**The input:**
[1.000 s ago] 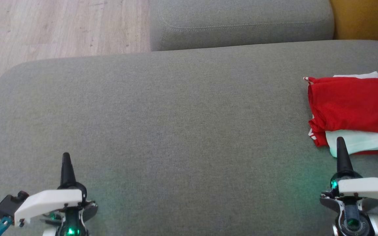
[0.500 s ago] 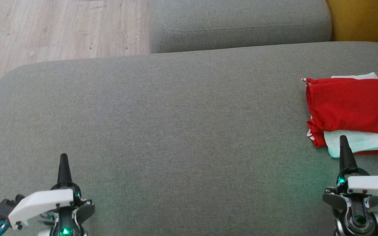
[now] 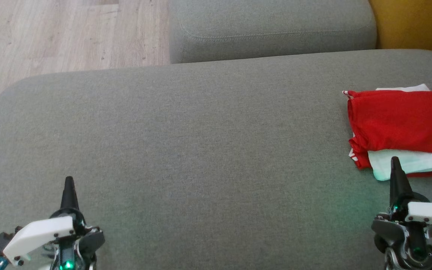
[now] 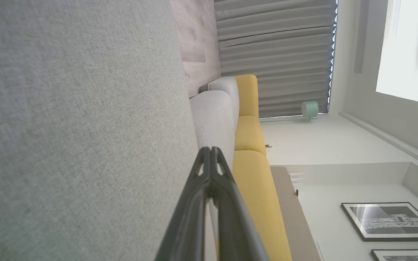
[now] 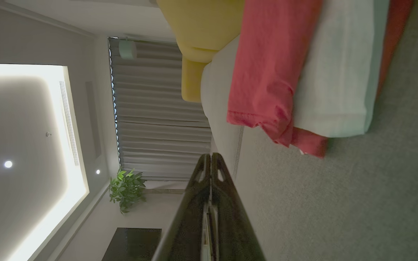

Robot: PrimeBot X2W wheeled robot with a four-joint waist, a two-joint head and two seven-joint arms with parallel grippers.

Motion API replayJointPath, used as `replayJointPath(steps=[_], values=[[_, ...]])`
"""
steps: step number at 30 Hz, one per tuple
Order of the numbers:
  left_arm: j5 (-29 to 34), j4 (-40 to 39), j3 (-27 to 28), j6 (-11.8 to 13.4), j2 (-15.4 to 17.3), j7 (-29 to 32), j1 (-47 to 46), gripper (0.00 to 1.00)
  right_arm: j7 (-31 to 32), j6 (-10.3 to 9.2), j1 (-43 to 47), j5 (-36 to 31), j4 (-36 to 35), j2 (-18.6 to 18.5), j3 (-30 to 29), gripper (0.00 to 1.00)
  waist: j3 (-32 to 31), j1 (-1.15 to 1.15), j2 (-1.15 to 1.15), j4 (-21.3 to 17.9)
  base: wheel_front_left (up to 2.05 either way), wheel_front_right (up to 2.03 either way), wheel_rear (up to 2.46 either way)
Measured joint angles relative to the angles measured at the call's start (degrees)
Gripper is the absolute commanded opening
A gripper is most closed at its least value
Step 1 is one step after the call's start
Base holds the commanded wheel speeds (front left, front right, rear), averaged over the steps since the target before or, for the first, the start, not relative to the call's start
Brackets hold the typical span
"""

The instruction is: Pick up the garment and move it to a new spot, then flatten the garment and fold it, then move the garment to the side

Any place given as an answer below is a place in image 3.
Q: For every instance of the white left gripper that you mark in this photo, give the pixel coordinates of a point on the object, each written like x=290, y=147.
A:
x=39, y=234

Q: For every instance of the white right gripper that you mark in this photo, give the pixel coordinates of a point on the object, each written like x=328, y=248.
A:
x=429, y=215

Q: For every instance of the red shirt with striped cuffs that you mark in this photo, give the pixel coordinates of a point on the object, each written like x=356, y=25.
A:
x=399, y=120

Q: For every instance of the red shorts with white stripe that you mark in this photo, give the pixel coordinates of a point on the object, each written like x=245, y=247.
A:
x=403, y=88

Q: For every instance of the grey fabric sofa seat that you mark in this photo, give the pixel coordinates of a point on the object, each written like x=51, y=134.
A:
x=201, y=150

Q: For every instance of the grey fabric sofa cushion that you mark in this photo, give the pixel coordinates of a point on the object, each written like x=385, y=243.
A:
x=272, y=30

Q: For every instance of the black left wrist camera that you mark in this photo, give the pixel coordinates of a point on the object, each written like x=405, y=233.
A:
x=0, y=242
...
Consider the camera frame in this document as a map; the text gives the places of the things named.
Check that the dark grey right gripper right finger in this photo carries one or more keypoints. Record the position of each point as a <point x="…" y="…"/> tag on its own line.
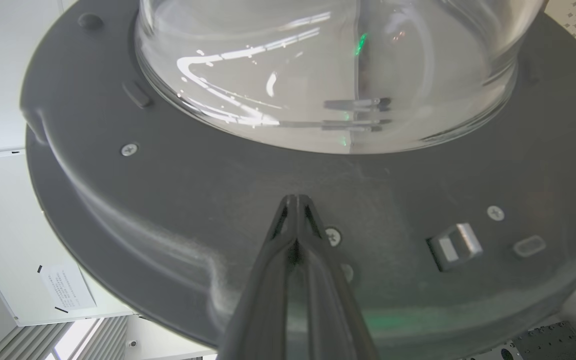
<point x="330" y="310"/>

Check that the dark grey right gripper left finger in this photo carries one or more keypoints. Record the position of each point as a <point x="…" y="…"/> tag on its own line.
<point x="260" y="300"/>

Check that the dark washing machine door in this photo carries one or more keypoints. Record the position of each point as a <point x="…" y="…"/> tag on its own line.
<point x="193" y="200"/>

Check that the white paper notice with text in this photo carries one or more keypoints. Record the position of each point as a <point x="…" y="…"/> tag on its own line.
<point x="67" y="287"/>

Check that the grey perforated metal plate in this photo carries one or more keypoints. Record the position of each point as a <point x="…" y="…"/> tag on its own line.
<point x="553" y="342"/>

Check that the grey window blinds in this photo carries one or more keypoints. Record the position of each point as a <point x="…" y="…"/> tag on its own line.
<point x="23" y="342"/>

**Problem requirements:** In the listing, find every line with the word "relative" and return it.

**Exercise solution:**
Measured joint angles relative to the angles measured at the call's start (degrees)
Base holds the commanded wheel speeds (front left, front right, rear), averaged over the steps since the target before or, for the first, the start, not relative to the call's start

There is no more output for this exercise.